Monday, June 6, 2016

Event: Leap Before You Look

On April 23, I attended the in-gallery demonstration at the Hammer Museum in the “Leap Before You Look: Black Mountain College 1937-1957” exhibition.  During the in-gallery demonstration, Cameron Taylor-Brown set up her looming station and demonstrated the process.  I watched as she performed what seemed to be a very complicated procedure.  As she worked, Cameron described the process, which involves the warp bean, heddles, and harness.  There are three principal motions involved in weaving - shedding, picking, and battening.  During shedding, the yarn is raised and then the filling shuttle is inserted.  Cameron explained that some machines do this part automatically for you, while other older machines do not.  The Picking is when the harness raises and the shed is created.  Lastly, during the battening, the yarn is placed down and the weaver uses the reed to press down each filling of the yarn. 
            After gaining an understanding the looming process and watching Cameron do it in person, I was stimulated to recall the class lecture in which we learned about two other important processes - the printing press and the assembly line.  In particular, the loom reminded me of the printing press because they both have their origins long ago.  Today, many clothes are not woven or created by hand; they are produced by machines on an assembly line.  No human hands (or hearts) generate them.  The looming process requires knowledge, skill and care.  But today, in so many instances, clothes are the result of heartless machines who do not know nor can they care what they produce.  In contrast, I know if Cameron Taylor-Brown made me a garment, it would be made with real care, and that adds great value to it for me.  
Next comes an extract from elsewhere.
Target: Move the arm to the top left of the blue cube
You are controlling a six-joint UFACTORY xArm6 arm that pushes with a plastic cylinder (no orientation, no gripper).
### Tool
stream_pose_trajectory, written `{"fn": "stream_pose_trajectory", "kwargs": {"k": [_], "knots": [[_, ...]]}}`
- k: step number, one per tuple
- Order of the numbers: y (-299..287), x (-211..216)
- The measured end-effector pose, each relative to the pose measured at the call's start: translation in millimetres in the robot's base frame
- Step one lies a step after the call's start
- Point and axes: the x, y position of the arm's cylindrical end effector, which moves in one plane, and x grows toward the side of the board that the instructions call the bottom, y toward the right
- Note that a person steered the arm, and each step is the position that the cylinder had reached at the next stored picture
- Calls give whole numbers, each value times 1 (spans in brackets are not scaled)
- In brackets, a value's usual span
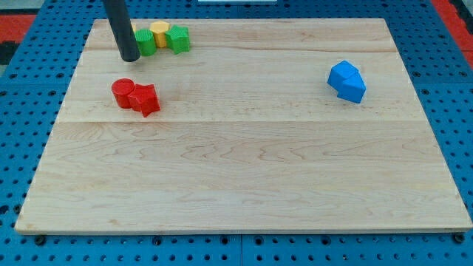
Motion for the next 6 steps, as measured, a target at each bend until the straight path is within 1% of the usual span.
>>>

Event: Griffith Observatory

Although I have lived in Southern California my entire life, I have never visited the Griffith Observatory, even during my four years at UCLA.  It is famous for its architecture and large telescope, which visitors can peer through after a long wait in line.  During Week 9, we discussed in class Space + Art, which correlates to the Griffith Observatory.   
During my visit, I walked through the various exhibits, taking in all the fascinating information.  In the Ahmanson Hall of the Sky, I was able to observe the effects of the sun and moon and ponder what it would be like if Earth did not have a sun.  This question led to a few conclusions: we would not have seasons or annual cycles.  Sun is a star and gives us insight into the nature of stars.  The moon, along with Earth, move in relation to the sun, giving us moon phases and eclipses to marvel at.   
            In my post about week 9: Space + Art, I mentioned that the human race is fascinated with space because it presents a large unknown.  Visiting the Griffith Observatory caused me to feel as if I was closer to space and the stars; I now know more about space in a sort of intimate way.  The observatory offers not only great views of the Los Angeles area, but also a glimpse into space and a view of the stars which stimulates a feeling of closeness to space, it that were possible.